→ **What to do**: For every line in the records that has the word "possible", make a copy.

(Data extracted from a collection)
***

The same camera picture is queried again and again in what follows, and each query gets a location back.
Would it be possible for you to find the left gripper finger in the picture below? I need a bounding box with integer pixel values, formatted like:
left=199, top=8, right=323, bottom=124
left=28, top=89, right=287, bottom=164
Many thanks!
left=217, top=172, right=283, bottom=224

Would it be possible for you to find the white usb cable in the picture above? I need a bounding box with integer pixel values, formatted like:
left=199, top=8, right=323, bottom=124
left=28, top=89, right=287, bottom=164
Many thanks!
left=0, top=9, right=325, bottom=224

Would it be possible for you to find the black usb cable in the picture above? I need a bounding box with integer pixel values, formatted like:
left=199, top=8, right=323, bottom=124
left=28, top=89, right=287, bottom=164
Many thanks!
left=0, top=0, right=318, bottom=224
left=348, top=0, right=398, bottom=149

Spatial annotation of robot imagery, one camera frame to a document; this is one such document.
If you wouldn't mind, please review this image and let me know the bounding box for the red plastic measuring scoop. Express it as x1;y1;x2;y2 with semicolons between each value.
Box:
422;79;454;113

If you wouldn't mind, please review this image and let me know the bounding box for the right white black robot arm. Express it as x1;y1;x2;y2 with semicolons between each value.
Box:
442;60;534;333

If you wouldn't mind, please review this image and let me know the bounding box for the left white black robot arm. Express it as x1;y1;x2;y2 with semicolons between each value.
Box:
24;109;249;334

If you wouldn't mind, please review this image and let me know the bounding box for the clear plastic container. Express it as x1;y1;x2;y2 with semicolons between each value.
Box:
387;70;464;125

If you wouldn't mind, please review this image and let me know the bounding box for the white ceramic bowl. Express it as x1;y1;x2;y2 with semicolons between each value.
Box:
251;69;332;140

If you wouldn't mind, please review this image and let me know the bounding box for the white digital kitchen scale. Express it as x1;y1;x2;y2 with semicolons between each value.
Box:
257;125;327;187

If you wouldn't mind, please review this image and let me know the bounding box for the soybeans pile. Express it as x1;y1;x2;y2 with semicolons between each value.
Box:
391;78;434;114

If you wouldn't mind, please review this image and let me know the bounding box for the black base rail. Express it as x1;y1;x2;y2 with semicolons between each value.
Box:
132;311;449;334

***

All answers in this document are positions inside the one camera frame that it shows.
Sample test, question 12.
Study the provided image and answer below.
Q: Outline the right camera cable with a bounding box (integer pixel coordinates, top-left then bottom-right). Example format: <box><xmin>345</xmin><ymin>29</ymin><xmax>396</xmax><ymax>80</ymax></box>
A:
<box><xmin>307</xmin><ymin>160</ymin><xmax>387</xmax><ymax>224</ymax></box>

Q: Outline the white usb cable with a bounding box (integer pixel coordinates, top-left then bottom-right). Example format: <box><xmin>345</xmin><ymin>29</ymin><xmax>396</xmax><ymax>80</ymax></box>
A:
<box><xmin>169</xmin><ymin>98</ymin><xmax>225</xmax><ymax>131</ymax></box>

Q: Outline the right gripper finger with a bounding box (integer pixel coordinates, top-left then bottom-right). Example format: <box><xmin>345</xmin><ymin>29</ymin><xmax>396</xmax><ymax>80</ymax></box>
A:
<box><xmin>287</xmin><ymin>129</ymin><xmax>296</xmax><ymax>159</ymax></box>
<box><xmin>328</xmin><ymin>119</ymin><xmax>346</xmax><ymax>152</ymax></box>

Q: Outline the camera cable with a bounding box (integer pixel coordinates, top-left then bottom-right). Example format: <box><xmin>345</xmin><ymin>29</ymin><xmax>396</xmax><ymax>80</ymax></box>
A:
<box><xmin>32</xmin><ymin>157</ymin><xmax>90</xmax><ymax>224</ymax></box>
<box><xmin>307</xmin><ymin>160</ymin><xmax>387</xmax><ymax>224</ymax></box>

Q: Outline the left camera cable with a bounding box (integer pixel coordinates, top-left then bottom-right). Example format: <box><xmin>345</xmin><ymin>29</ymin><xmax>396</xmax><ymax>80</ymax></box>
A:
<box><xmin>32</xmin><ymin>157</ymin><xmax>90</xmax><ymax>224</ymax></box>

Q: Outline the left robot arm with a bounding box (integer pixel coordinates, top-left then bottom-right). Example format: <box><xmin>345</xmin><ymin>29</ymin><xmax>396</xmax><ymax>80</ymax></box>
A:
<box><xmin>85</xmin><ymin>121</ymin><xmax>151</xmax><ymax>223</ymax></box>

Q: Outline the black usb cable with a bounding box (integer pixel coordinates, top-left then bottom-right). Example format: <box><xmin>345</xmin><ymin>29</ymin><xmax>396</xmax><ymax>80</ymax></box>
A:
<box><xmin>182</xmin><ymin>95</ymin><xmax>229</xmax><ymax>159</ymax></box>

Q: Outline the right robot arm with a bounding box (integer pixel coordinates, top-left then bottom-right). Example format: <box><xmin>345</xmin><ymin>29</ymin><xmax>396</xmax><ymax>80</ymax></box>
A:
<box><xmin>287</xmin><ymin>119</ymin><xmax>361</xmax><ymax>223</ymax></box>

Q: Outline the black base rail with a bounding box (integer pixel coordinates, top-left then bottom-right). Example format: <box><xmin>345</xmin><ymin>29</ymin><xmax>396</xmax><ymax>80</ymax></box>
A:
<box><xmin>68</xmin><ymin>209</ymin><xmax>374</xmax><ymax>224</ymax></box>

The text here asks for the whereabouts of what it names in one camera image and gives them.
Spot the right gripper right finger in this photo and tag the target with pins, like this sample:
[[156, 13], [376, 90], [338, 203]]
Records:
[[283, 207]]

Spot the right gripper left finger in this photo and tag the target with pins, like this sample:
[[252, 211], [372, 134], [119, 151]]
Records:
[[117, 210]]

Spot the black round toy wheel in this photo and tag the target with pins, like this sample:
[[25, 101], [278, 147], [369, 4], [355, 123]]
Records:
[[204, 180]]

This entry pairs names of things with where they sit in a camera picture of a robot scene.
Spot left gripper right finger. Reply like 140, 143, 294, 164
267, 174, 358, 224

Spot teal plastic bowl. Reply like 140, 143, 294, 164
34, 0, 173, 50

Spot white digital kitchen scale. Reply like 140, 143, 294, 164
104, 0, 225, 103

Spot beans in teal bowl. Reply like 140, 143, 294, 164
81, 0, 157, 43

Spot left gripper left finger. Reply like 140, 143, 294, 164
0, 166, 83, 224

***

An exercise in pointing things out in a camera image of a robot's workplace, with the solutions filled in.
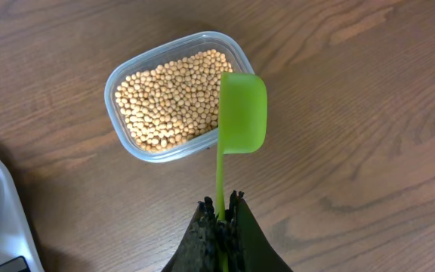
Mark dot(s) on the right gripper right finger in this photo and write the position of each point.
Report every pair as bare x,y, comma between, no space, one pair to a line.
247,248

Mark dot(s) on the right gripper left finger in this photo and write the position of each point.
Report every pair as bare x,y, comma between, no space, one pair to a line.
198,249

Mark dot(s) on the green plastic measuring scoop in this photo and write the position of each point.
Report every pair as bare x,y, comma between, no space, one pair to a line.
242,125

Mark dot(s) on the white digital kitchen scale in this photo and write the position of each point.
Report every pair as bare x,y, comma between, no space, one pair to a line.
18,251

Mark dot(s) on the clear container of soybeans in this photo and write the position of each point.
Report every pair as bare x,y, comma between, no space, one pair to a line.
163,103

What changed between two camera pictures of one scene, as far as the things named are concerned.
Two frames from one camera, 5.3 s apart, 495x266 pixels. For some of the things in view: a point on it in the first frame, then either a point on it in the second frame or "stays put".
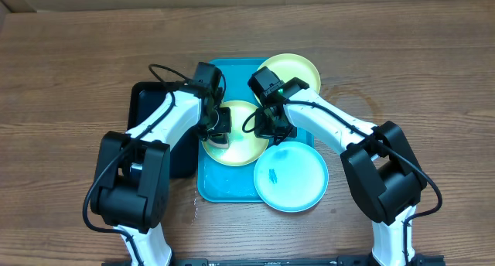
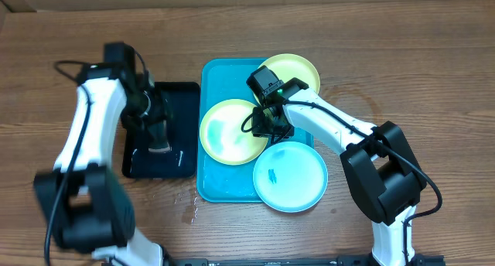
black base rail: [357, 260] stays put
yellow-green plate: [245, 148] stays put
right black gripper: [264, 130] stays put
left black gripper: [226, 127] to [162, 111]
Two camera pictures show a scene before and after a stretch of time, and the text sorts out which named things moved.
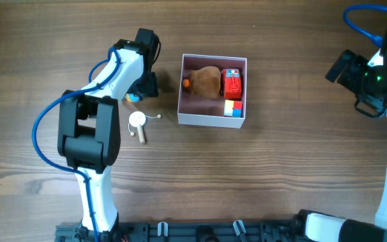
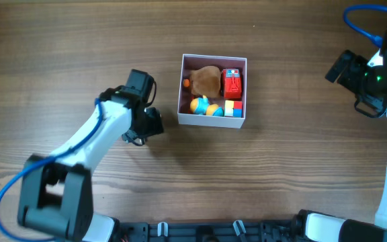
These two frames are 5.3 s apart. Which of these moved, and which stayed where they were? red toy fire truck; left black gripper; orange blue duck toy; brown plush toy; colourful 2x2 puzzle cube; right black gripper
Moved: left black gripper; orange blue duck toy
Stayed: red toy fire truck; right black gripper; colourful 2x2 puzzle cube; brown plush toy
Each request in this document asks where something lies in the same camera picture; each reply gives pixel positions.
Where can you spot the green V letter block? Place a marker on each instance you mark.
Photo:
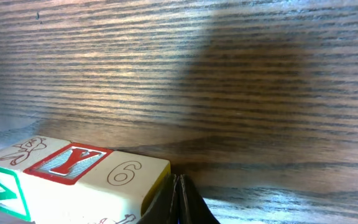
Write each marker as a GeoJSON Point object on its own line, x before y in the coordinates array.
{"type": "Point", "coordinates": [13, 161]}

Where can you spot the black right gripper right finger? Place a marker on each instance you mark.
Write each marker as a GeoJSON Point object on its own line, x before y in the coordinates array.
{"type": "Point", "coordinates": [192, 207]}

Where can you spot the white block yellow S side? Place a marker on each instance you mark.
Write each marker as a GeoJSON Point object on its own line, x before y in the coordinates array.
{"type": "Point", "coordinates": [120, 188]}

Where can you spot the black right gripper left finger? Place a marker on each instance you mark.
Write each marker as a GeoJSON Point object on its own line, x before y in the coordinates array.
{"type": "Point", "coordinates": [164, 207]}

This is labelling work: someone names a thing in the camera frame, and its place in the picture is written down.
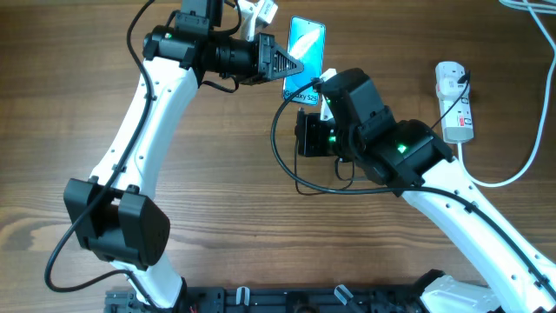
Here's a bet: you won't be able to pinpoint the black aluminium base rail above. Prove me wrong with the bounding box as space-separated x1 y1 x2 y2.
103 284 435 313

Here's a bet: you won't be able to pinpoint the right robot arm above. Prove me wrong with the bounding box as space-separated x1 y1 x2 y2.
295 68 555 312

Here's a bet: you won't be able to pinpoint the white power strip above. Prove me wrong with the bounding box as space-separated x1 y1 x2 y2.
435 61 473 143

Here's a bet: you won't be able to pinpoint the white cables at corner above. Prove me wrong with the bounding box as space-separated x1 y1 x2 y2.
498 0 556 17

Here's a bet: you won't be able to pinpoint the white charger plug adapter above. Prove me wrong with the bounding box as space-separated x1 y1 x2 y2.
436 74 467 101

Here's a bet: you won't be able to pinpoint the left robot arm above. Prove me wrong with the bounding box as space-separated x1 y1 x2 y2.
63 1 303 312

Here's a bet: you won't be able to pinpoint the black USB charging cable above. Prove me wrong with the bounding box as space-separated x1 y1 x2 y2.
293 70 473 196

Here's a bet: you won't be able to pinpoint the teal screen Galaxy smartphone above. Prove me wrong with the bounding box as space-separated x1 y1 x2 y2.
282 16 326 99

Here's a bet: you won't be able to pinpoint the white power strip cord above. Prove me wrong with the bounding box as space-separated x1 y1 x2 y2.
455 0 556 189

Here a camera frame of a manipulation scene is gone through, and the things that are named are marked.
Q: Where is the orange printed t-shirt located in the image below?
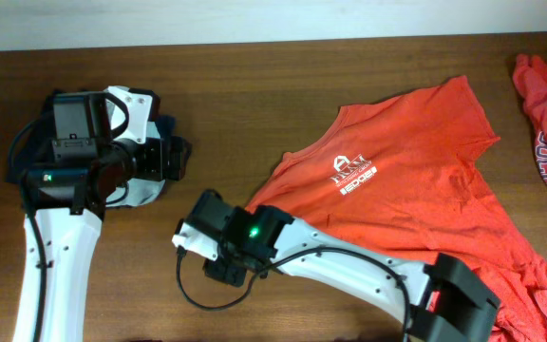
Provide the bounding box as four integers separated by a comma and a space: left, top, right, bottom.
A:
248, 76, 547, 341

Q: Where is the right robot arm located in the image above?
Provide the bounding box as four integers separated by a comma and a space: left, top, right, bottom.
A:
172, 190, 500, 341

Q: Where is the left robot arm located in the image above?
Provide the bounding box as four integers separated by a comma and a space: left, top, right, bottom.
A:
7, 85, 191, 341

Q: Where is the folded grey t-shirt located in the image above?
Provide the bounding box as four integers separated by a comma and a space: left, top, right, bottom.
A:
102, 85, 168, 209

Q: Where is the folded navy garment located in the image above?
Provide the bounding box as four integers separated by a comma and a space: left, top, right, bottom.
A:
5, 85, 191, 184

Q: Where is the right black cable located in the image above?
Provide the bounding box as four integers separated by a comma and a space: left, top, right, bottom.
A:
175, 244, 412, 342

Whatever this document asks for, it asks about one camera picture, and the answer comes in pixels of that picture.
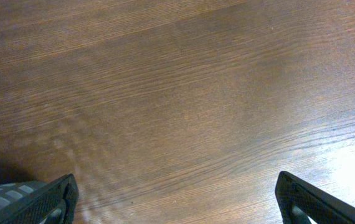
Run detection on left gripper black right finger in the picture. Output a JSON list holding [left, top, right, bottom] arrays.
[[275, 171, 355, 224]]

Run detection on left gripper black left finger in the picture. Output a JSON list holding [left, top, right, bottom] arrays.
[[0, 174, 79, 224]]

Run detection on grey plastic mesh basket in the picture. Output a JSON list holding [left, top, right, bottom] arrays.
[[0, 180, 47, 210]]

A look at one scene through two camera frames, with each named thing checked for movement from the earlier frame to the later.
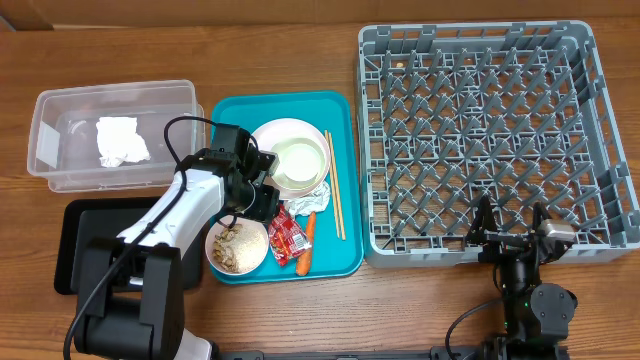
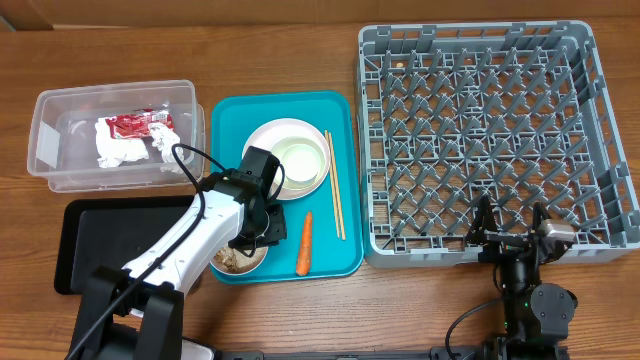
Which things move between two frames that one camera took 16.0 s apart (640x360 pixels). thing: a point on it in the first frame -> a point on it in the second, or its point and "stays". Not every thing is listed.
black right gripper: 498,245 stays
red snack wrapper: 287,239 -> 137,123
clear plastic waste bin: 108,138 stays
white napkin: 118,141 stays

***

→ **Response to this exercise**:
Would it be possible for you to find the left gripper finger in the picture below? I need a bounding box with integer pixel values, formatted like:
Would it be possible for you to find the white usb cable in the picture above? I need a bounding box with integer pixel values, formatted like:
Would it be possible for you to find the black usb cable in the picture above? I need a bounding box with integer pixel values, formatted like:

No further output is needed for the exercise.